### Task brief:
The lines to repeat are those below from the one containing "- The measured" down to the one containing "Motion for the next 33", both included; reproduce them exactly and nothing else.

═══ Data to use

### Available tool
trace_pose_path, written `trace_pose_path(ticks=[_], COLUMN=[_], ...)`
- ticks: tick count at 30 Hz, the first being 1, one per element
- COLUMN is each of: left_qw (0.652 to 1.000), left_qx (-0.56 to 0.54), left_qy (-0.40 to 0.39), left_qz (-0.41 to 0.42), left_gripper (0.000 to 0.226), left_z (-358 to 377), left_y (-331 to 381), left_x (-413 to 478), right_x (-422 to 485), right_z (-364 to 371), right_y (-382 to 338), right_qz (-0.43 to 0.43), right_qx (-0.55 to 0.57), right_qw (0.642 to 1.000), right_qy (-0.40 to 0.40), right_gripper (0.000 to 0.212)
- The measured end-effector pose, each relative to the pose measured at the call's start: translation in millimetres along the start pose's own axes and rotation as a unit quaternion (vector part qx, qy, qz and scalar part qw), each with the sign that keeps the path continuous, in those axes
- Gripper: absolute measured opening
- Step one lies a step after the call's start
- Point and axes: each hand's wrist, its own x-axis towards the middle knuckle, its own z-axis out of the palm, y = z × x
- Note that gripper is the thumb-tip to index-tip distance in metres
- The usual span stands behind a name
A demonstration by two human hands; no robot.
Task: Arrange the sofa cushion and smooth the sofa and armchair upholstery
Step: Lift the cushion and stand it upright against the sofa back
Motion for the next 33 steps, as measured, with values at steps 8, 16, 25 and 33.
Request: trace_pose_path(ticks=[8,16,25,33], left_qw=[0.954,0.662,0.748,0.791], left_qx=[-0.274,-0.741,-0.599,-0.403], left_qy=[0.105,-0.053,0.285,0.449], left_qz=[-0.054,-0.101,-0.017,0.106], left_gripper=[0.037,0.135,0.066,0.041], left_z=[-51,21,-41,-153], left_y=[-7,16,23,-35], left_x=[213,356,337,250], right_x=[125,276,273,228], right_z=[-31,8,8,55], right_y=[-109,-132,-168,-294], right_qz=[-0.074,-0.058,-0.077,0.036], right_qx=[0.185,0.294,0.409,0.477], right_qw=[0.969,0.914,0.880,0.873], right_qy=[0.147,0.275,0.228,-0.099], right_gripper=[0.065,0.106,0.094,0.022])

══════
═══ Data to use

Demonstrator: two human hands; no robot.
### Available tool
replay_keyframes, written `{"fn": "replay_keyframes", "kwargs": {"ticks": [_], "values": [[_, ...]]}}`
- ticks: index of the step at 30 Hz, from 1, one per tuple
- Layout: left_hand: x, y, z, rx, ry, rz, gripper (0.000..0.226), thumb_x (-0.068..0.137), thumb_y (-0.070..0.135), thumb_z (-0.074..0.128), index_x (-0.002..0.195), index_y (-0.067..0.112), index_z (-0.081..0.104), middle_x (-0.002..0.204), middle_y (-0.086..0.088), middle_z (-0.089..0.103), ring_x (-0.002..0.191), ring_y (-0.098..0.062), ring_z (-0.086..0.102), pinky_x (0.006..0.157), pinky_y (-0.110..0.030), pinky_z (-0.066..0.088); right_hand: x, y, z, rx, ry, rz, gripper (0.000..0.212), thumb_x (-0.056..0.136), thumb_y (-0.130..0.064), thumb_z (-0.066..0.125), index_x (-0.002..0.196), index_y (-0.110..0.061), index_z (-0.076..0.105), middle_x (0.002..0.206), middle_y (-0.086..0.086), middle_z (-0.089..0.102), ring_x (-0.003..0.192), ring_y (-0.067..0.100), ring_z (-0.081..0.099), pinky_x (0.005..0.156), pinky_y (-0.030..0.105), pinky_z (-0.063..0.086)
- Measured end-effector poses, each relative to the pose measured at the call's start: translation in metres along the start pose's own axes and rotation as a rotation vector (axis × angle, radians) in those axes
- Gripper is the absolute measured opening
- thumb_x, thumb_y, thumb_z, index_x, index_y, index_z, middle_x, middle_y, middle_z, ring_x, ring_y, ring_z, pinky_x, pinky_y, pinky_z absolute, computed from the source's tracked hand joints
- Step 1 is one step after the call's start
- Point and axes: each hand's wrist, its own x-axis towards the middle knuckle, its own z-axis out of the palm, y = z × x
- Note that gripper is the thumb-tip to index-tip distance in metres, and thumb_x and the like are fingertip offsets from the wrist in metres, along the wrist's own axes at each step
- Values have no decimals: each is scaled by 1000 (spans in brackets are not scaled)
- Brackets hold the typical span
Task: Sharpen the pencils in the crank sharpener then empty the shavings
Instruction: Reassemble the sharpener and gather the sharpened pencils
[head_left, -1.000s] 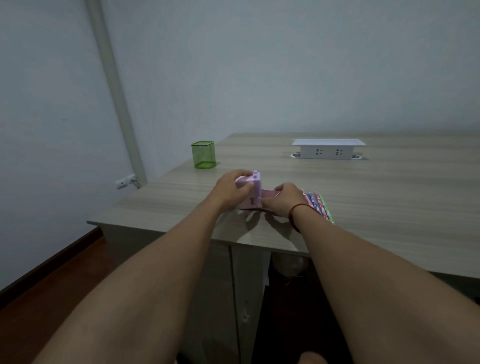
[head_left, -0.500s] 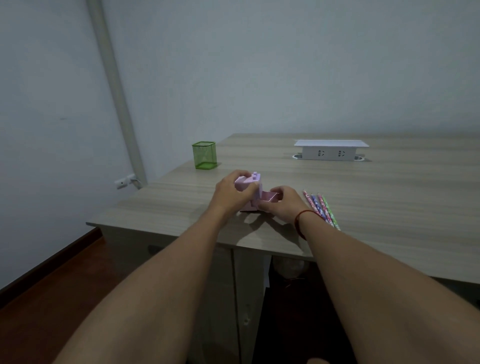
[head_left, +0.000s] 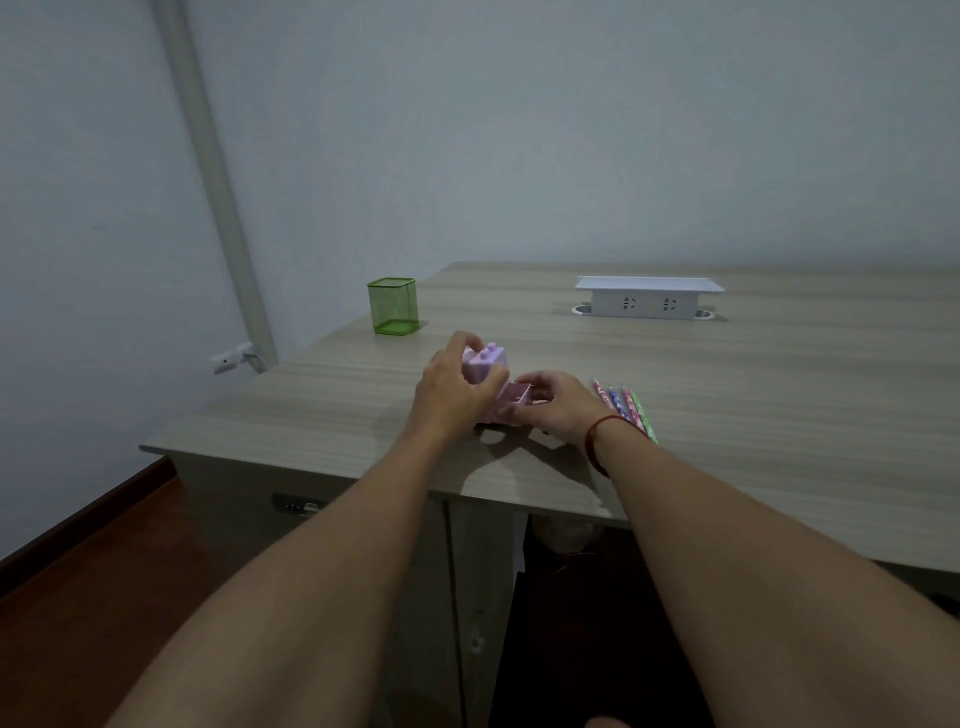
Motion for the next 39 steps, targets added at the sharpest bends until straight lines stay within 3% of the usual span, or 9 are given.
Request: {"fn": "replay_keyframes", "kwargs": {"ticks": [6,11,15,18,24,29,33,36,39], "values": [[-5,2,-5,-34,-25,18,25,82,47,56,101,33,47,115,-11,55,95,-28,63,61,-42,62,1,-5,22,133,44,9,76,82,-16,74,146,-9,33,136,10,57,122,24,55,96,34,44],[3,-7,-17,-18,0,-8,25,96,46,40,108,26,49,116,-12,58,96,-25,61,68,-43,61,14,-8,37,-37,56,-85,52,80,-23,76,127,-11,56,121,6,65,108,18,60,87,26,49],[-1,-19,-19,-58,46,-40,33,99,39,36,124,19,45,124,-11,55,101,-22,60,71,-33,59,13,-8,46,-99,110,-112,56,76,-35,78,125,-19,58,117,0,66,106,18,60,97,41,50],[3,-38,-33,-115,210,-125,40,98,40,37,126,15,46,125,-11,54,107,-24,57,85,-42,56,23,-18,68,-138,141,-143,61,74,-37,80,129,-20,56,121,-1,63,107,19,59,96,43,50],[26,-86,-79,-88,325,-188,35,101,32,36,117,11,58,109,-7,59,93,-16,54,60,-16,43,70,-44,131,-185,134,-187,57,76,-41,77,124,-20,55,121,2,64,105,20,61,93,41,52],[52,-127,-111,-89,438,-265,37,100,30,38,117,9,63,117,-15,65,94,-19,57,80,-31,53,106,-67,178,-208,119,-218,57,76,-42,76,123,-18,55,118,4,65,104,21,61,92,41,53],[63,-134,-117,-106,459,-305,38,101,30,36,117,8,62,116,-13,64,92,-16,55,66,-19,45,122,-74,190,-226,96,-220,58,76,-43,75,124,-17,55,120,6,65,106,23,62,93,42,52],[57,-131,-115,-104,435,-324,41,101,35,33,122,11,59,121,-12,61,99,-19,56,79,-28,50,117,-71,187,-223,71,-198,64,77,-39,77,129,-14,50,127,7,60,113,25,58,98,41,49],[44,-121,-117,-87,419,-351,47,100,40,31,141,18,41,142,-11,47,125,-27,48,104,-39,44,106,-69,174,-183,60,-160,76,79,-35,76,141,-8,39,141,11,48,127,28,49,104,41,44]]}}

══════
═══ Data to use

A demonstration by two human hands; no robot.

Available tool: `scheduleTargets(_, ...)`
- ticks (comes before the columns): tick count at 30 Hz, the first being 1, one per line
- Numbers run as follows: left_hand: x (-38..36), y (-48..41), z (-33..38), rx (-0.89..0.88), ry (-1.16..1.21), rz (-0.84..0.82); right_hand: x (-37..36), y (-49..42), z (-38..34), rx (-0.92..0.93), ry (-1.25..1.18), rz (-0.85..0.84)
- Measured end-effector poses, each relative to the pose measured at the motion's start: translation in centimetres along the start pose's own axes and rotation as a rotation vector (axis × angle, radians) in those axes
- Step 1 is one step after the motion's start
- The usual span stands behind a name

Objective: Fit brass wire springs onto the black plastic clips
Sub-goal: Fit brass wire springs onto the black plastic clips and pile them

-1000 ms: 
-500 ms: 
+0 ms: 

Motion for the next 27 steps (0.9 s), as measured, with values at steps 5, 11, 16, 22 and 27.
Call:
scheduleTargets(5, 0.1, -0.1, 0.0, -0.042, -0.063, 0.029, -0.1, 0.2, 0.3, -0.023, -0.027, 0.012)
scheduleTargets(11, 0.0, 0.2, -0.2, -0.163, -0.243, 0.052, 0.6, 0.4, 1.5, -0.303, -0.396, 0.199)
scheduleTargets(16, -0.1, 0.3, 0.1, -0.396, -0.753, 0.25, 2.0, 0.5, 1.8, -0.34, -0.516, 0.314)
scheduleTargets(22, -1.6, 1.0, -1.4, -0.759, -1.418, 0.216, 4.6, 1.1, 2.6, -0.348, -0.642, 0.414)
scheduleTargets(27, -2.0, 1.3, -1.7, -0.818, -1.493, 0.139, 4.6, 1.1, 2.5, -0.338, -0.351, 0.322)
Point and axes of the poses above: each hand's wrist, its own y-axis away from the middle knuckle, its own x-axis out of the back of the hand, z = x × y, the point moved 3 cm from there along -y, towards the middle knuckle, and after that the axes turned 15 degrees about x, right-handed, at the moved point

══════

### Task answer:
- The measured end-effector pose, each relative to the pose measured at the call's start: translation in millimetres along the start pose's own axes and rotation as a unit quaternion (vector part qx, qy, qz and scalar part qw), each with the sign that keeps the path continuous, in those axes
- Gripper: absolute measured opening
- Step one lies a step after the call's start
- Point and axes: each hand's wrist, its own x-axis towards the middle knuckle, its own z-axis out of the palm, y = z × x
- Note that gripper is the thumb-tip to index-tip distance in metres
- The usual span stands behind a name
A demonstration by two human hands; no robot.
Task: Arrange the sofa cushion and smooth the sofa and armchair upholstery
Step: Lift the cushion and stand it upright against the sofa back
Motion for the next 33 steps, as measured, with values at steps 8, 16, 25 and 33.

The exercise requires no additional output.